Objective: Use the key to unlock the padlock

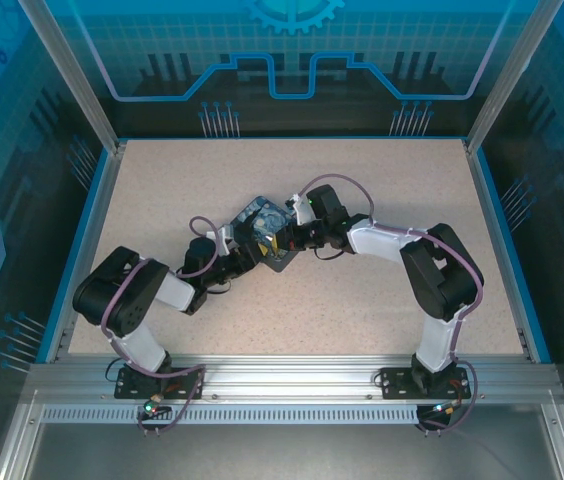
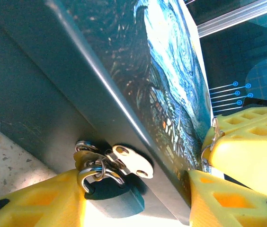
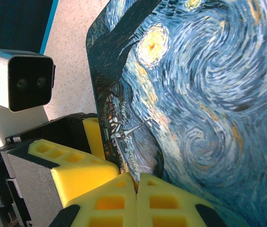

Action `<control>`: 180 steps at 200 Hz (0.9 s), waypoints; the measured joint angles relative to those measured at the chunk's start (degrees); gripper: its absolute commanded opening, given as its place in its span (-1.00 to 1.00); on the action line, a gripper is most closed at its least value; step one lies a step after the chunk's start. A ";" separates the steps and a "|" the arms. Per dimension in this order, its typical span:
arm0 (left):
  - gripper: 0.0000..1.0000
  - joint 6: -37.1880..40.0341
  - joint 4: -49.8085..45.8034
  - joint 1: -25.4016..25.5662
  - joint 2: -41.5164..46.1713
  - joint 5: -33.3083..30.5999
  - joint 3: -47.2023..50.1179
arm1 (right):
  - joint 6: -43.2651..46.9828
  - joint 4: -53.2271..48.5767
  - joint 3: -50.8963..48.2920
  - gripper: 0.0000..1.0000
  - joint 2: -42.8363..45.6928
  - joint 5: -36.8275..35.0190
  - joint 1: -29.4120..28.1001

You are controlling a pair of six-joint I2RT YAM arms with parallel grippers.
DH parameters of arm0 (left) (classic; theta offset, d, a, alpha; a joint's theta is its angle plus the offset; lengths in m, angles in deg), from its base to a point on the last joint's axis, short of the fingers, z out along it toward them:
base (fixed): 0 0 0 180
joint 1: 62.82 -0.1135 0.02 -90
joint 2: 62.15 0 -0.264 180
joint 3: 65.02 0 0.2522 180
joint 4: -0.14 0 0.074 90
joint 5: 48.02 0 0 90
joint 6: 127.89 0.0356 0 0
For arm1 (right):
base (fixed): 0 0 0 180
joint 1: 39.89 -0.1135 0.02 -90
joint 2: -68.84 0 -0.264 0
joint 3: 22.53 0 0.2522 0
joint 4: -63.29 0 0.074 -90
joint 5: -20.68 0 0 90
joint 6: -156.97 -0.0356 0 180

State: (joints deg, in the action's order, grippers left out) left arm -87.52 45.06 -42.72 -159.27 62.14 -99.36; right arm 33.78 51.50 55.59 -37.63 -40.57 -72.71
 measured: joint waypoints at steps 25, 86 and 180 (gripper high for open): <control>-0.23 -0.02 0.11 0.13 0.00 -0.48 0.00 | 0.00 0.02 0.00 -1.00 0.02 -0.02 0.00; -0.09 -0.66 0.50 0.55 0.22 -2.27 0.24 | 0.00 0.04 0.00 -1.00 0.02 -0.20 0.00; -0.05 0.04 1.42 1.09 1.20 -4.48 0.92 | 0.00 -0.13 0.00 -1.00 0.02 -0.02 0.00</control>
State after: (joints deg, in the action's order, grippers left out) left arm -87.47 46.48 -41.63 -158.07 57.66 -98.44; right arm 33.78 51.37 55.59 -37.61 -40.59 -72.71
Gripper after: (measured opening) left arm 0.484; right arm 0.055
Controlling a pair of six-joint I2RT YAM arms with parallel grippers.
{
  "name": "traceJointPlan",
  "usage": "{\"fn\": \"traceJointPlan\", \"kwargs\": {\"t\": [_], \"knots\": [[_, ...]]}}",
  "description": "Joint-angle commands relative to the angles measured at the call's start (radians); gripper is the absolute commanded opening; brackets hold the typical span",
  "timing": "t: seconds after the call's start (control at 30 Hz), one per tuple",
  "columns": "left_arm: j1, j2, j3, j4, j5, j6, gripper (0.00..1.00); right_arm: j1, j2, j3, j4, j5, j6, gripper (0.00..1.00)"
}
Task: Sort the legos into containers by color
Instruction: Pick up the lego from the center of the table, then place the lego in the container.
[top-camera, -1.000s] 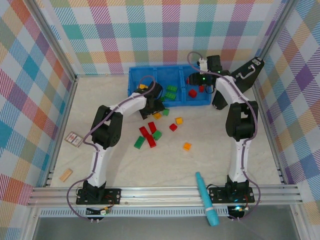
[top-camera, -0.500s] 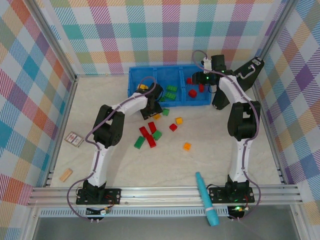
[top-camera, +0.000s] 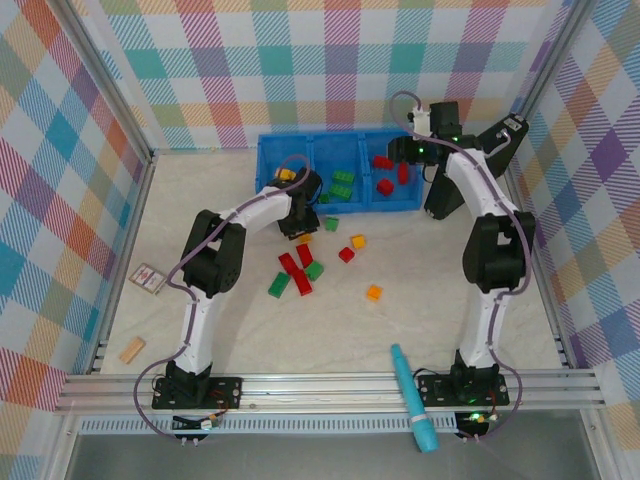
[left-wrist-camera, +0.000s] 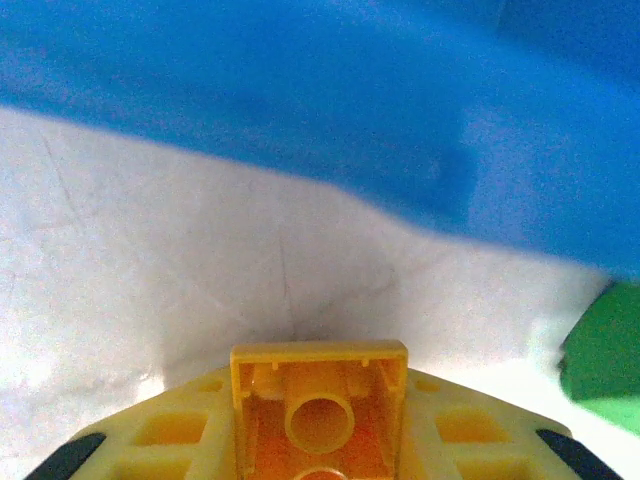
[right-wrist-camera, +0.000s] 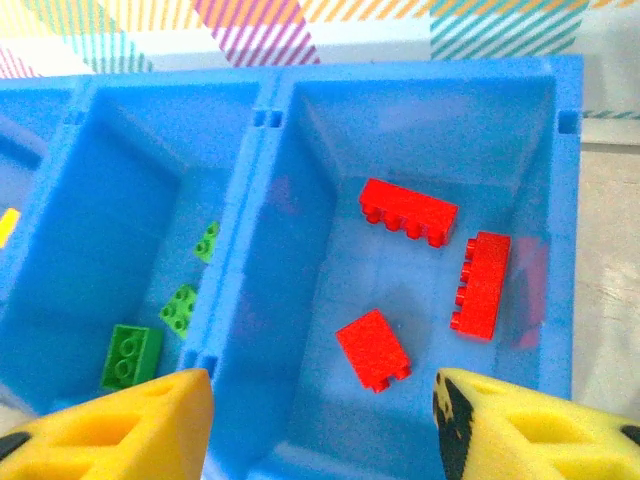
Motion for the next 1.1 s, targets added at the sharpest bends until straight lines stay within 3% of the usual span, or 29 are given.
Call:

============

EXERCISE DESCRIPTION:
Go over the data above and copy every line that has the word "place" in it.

REPLY:
Action `<control>`: 180 steps at 200 Hz (0.9 s), waypoints; the measured joint angles relative to those measured at the chunk's start (degrees); gripper: its absolute commanded opening, given as its place in its span (-1.00 to 1.00); on the action line, a gripper is most closed at its least value; step one lies a step after the chunk's start. A ";" separates the steps and a "|" the arms. Per dimension in this order, its typical span:
Instruction: Pick up the lego from the center of the table, then place the lego in the container.

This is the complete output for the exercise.